### WHAT YOU WILL DO
Could you return every record below word for word, leaving out the pictures?
>>>>>
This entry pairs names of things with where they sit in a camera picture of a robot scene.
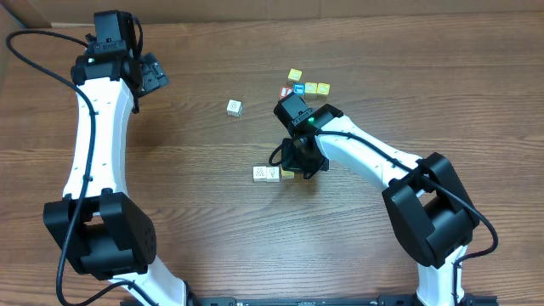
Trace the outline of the yellow front wooden block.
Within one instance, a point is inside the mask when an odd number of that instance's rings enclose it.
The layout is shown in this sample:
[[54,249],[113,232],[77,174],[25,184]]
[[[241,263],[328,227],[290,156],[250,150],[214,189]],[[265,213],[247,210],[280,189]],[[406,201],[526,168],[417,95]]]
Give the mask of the yellow front wooden block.
[[293,179],[293,178],[295,177],[295,173],[294,173],[294,172],[292,172],[292,171],[287,171],[287,170],[285,170],[285,169],[281,169],[280,173],[281,173],[281,177],[282,177],[283,179]]

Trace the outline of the red letter wooden block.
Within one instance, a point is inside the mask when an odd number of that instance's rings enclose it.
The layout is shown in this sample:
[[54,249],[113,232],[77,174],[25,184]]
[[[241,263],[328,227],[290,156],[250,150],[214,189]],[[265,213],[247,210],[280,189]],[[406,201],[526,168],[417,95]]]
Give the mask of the red letter wooden block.
[[281,181],[281,170],[279,167],[266,167],[266,182],[278,183]]

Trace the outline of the white M wooden block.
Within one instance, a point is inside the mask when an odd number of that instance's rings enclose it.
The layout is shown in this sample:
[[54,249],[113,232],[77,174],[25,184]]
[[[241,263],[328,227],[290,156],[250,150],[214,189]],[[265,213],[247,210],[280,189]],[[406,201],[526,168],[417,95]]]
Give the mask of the white M wooden block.
[[253,167],[252,177],[254,182],[266,182],[267,181],[267,167],[265,166]]

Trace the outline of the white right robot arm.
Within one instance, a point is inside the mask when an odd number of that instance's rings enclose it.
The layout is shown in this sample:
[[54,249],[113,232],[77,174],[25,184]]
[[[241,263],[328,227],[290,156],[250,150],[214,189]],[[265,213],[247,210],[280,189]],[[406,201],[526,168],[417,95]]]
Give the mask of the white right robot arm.
[[454,167],[439,153],[421,158],[383,143],[329,104],[315,110],[290,93],[274,108],[289,133],[278,148],[286,170],[306,179],[338,162],[382,194],[394,235],[416,262],[417,305],[459,305],[461,258],[480,219]]

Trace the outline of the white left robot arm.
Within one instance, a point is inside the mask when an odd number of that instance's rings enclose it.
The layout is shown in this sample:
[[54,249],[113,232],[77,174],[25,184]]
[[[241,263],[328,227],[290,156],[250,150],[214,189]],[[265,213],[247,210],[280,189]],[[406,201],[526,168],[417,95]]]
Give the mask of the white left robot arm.
[[94,16],[96,34],[71,69],[79,106],[71,173],[43,222],[61,249],[56,292],[66,264],[80,275],[125,288],[143,305],[186,305],[186,284],[158,258],[151,219],[130,199],[125,175],[128,122],[138,99],[168,83],[153,54],[143,54],[137,18],[111,10]]
<<<<<
### THE COMPLETED TASK
This entry pairs names of things with where they sit in a camera picture of a robot scene.
Trace the outline of the yellow front wooden block.
Within one instance, a point is inside the mask when an odd number of that instance's rings enclose it.
The layout is shown in this sample:
[[54,249],[113,232],[77,174],[25,184]]
[[[241,263],[328,227],[290,156],[250,150],[214,189]],[[265,213],[247,210],[280,189]],[[406,201],[526,168],[417,95]]]
Give the mask of the yellow front wooden block.
[[293,179],[293,178],[295,177],[295,173],[294,173],[294,172],[292,172],[292,171],[287,171],[287,170],[285,170],[285,169],[281,169],[280,173],[281,173],[281,177],[282,177],[283,179]]

Trace the outline of the red letter wooden block.
Within one instance, a point is inside the mask when an odd number of that instance's rings enclose it.
The layout is shown in this sample:
[[54,249],[113,232],[77,174],[25,184]]
[[[241,263],[328,227],[290,156],[250,150],[214,189]],[[265,213],[247,210],[280,189]],[[406,201],[526,168],[417,95]]]
Give the mask of the red letter wooden block.
[[281,181],[281,170],[279,167],[266,167],[266,182],[278,183]]

Trace the outline of the white M wooden block.
Within one instance, a point is inside the mask when an odd number of that instance's rings enclose it.
The layout is shown in this sample:
[[54,249],[113,232],[77,174],[25,184]]
[[[241,263],[328,227],[290,156],[250,150],[214,189]],[[265,213],[247,210],[280,189]],[[406,201],[526,168],[417,95]]]
Give the mask of the white M wooden block.
[[253,167],[252,177],[254,182],[266,182],[267,181],[267,167],[265,166]]

Trace the outline of the white right robot arm.
Within one instance, a point is inside the mask when an odd number of that instance's rings enclose it.
The layout is shown in this sample:
[[54,249],[113,232],[77,174],[25,184]]
[[[241,263],[328,227],[290,156],[250,150],[214,189]],[[265,213],[247,210],[280,189]],[[406,201],[526,168],[417,95]]]
Give the mask of the white right robot arm.
[[454,167],[439,153],[421,158],[383,143],[329,104],[315,110],[290,93],[274,108],[289,133],[278,148],[286,170],[306,179],[338,162],[382,194],[394,235],[416,262],[417,305],[459,305],[461,258],[480,219]]

Trace the outline of the white left robot arm.
Within one instance, a point is inside the mask when an odd number of that instance's rings enclose it.
The layout is shown in this sample:
[[54,249],[113,232],[77,174],[25,184]]
[[[241,263],[328,227],[290,156],[250,150],[214,189]],[[265,213],[247,210],[280,189]],[[406,201],[526,168],[417,95]]]
Give the mask of the white left robot arm.
[[94,16],[96,34],[71,69],[79,106],[71,173],[43,222],[61,249],[56,292],[66,264],[80,275],[125,288],[143,305],[186,305],[186,284],[158,258],[151,219],[130,199],[125,175],[128,122],[138,99],[168,83],[153,54],[143,54],[137,18],[111,10]]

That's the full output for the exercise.